Word for word, copy out the data below, omitting pictures.

[DATA]
* * * * * * *
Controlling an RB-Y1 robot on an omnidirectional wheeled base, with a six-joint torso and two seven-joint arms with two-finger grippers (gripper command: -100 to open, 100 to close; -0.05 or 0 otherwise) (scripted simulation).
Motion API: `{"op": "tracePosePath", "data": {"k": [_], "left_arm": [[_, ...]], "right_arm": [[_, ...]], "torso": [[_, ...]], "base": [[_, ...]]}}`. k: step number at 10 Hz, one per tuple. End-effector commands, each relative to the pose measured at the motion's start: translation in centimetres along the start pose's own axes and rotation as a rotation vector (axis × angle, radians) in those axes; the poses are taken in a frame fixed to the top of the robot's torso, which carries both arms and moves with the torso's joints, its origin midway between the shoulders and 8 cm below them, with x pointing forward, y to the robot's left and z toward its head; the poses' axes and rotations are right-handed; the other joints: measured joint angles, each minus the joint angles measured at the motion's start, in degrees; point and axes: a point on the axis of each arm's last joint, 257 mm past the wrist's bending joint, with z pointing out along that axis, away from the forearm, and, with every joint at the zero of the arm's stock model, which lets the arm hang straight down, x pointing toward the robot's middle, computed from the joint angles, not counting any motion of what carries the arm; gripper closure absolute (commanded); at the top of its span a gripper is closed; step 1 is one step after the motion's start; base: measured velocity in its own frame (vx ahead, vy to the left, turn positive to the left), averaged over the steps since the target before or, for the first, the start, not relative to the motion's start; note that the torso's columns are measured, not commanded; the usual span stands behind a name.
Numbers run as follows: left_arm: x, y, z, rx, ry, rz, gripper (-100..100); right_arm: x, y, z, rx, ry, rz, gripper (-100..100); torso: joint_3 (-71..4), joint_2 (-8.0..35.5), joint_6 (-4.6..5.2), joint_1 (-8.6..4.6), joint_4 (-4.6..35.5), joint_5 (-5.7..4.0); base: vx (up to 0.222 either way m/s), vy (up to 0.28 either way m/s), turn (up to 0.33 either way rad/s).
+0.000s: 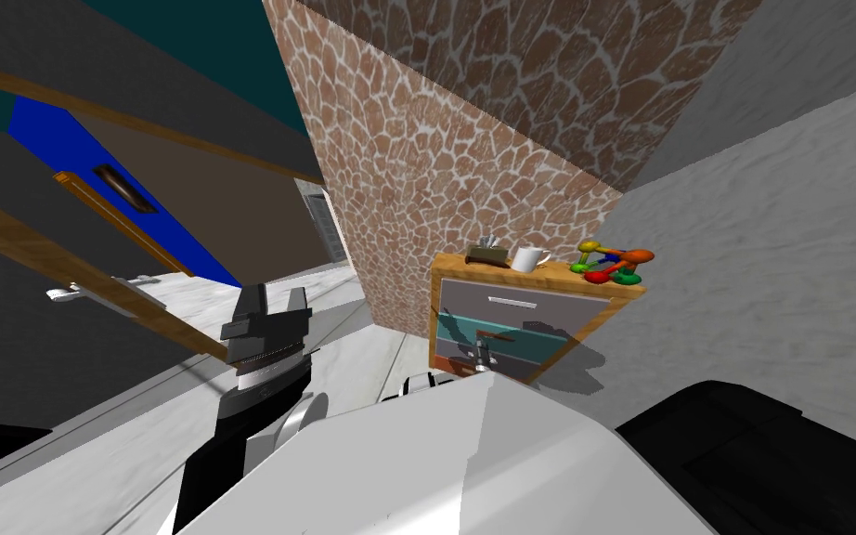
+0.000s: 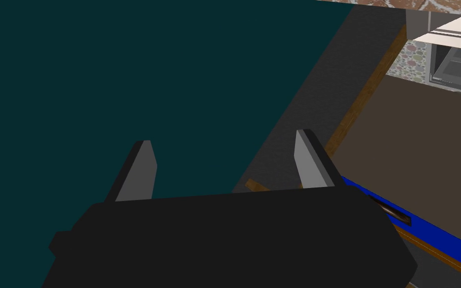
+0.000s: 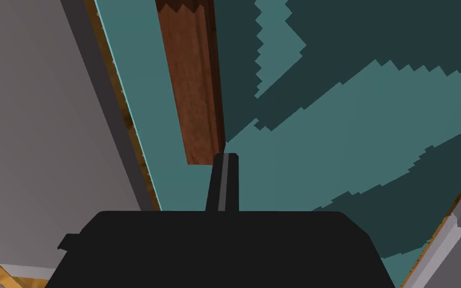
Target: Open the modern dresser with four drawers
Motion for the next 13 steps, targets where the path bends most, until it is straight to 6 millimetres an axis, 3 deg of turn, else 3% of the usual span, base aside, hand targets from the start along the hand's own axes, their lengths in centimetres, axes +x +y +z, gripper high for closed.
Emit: {"op": "tracePosePath", "data": {"k": [1, 13], "left_arm": [[0.0, 0.0, 0.0, 0.000, 0.000, 0.000, 0], [0.0, 0.0, 0.0, 0.000, 0.000, 0.000, 0]], "right_arm": [[-1.3, -0.1, 1.5, -0.020, 0.008, 0.063, -100], [-9.0, -2.0, 7.8, -0.109, -0.017, 0.375, -100]], "torso": [[0.1, 0.1, 0.04, -0.04, 0.1, 0.05], [0.0, 0.1, 0.03, 0.28, 0.0, 0.09]], "base": [[-0.095, -0.062, 0.013], [-0.083, -0.056, 0.000]]}}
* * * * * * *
[ANSWER FOR THIS EXERCISE]
Controlling an RB-Y1 robot on an omnidirectional wheeled base, with a six-joint torso and two seven-joint arms with two-finger grippers (gripper command: -100 to open, 100 to close; -0.05 or 0 otherwise) (scripted simulation).
Motion API: `{"op": "tracePosePath", "data": {"k": [_], "left_arm": [[_, ...]], "right_arm": [[_, ...]], "torso": [[_, ...]], "base": [[_, ...]]}}`. k: step number at 10 Hz, one per tuple. End-effector commands, each relative to the pose measured at the motion's start: translation in centimetres along the start pose's own axes and rotation as a rotation vector (axis × angle, radians) in those axes; the poses are taken in a frame fixed to the top of the robot's torso, which carries both arms and moves with the torso's joints, its origin midway between the shoulders and 8 cm below them, with x pointing forward, y to the robot's left and z toward its head; the poses' axes and rotations are right-handed; the other joints: measured joint angles, each minus the joint angles measured at the motion's start, in degrees; point and axes: a point on the axis of each arm's last joint, 257 mm past the wrist's bending joint, with z pointing out along that axis, away from the forearm, and, with every joint at the zero of the arm's stock model, which lets the arm hang straight down, x pointing toward the robot's middle, computed from the joint angles, not counting any motion of what carries the arm; gripper closure absolute (commanded); at the top of its span a gripper is closed; step 1 is one step after the motion's start; base: measured velocity in its own frame (vx ahead, vy to the left, turn positive to the left), averaged over the steps since the target before or, for the first, the start, not relative to the motion's start; note that the torso's columns are measured, not commanded; the usual span stands behind a name.
Numbers run as follows: left_arm: x, y, z, rx, ry, rz, gripper (-100..100); right_arm: x, y, z, rx, ry, rz, gripper (-100..100); torso: joint_3 (-71..4), joint_2 (-8.0..35.5), joint_6 (-4.6..5.2), joint_1 (-8.6..4.6), joint_4 (-4.6..35.5), joint_5 (-5.7..4.0); base: vx (up to 0.222 either way m/s), vy (up to 0.28 either way m/s), turn (up to 0.33 either way rad/s).
+0.000s: 
+0.000s: 
+0.000s: 
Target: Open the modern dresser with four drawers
Motion for the next 13 steps, targets where the path bends most, until it is straight to 6 millimetres an axis, 3 deg of turn, else 3% of the usual span, base aside, hand targets from the start along the hand's own axes, their lengths in centimetres, axes +x +y +z, gripper high for closed.
Emit: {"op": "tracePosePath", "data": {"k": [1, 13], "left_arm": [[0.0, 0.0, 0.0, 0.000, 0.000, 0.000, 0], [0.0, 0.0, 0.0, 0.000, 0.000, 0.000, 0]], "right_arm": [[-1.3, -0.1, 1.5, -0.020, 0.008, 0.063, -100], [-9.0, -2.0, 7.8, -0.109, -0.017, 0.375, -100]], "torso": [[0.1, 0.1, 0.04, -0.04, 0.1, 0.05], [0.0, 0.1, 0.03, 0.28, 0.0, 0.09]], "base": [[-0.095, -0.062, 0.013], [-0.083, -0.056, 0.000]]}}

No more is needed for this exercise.